Search code examples
rdplyrtidyverse

Is there an elegant way to handle changing number of rows within tidyverse?


In Tidyverse there are limitations concerning the row number resulting from some data processing. Most prominent, mutate expects that the row number equals to the original data set. For example, if we want density values from a variable x we could do:

library(magrittr)
df %>%
 dplyr::mutate(dx= density(x)$x,
               dy= density(x)$y)

This results in an error saying something like "Caused by error:! dx must be size 100 or 1, not 512.".

But in many situations the number of rows changes during data processing! Is there any elegant way to incorporate this into the tidyverse coding?

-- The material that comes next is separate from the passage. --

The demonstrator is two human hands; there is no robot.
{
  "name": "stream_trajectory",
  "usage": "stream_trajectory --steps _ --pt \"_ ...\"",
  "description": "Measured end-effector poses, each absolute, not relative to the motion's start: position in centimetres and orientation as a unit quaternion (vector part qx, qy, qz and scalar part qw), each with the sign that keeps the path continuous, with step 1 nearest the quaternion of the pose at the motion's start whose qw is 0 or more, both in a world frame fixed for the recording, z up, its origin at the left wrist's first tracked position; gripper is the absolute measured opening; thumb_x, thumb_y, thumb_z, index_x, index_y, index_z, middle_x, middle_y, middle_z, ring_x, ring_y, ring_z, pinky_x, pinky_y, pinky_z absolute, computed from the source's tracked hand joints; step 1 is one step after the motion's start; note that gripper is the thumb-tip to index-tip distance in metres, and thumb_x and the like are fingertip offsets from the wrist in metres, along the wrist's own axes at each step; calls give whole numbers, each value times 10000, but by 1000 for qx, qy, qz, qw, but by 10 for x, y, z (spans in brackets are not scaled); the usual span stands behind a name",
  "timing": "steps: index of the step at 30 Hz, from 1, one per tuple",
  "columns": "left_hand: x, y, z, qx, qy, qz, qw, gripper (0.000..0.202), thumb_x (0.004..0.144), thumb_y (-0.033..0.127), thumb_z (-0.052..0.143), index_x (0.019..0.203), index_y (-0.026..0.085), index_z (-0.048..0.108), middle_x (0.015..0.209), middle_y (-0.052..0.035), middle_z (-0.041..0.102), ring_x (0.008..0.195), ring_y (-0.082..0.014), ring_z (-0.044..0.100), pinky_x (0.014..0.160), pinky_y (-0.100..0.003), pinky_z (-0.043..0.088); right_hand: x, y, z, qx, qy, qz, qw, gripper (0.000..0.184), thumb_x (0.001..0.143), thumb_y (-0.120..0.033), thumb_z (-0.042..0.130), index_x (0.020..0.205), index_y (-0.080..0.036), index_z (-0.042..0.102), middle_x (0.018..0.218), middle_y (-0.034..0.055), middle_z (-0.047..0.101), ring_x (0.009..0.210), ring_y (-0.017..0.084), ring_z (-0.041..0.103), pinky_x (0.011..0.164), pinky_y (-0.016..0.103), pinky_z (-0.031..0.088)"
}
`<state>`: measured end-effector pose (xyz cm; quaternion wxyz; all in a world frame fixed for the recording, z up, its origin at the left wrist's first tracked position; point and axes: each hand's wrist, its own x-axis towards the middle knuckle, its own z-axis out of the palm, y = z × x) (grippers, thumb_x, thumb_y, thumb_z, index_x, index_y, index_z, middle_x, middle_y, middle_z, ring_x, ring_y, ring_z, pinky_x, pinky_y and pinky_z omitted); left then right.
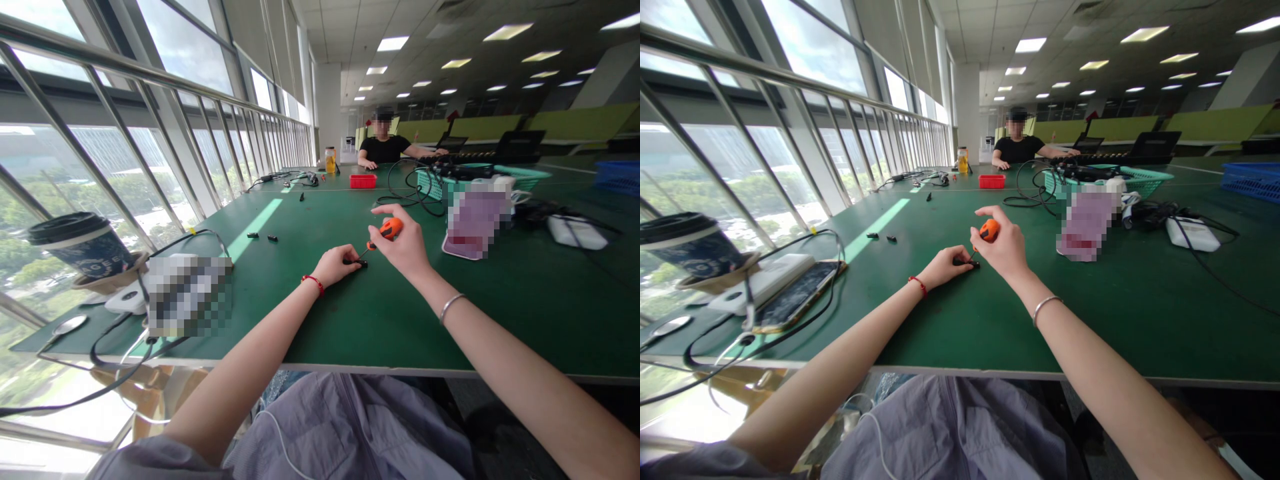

All I can come up with so far is using {} where row number changes. See following example where I make interpolation for x on y (which also changes row number):

library(magrittr)
df %>%
# Some data processing where row number stays the same
  dplyr::mutate(x2= x*x,
                id= 1:dplyr::n()) %>%
# Row number changes! So I use code inside {}
  {time_interpolate_for <- seq(min(.$x), max(.$x), 1)
  data.frame(x= time_interpolate_for,
             y= approx(.$x, .$y, xout= time_interpolate_for)$y)

  } %>%
# Going on with the new data and processing it so that row number remains the same
  dplyr::mutate(xy_diff= x - y)

Is there a better way to do this?

Data used:

# Generate data
set.seed(1)
x <- sample(1:999, 100); y <- .5*x + rnorm(100)
df <- data.frame(x, y)

Solution

  • You can use summarise or reframe (now the recommended method) for such a task. But see the note:

    set.seed(1)
    x <- sample(1:999, 100); y <- .5*x + rnorm(100)
    df <- data.frame(x, y)
    
    library(magrittr)
    df %>%
      # Some data processing where row number stays the same
      dplyr::mutate(x2= x*x, id= 1:dplyr::n()) %>%
      dplyr::reframe(
        x.0 = seq(min(x), max(x), 1),
        y.0 = approx(x, y, xout= x.0)$y) %>%
      # Going on with the new data and processing it so that row number remains the same
      dplyr::mutate(xy_diff= x.0 - y.0) 
    
    

    NOTE

    1. summarise also work but since 1.1.0 there is a deprecation warning, so pay attention of it:
    ...
      dplyr::summarise(
        x.0 = seq(min(x), max(x), 1),
        y.0 = approx(x, y, xout= x.0)$y) %>%
    ...
    

    Warning: Returning more (or less) than 1 row per summarise() group was deprecated in dplyr 1.1.0. ℹ Please use reframe() instead. ℹ When switching from summarise() to reframe(), remember that reframe() always returns an ungrouped data frame and adjust accordingly.

    1. I changed the names of variables x, y in summarise to x.0 and y.0 because dplyr verbs will see the new defined x instead of the x of the previous step (args are recursive).
    2. Since R >= 4.1 you can use the native pipe |> instead of magrittr %>%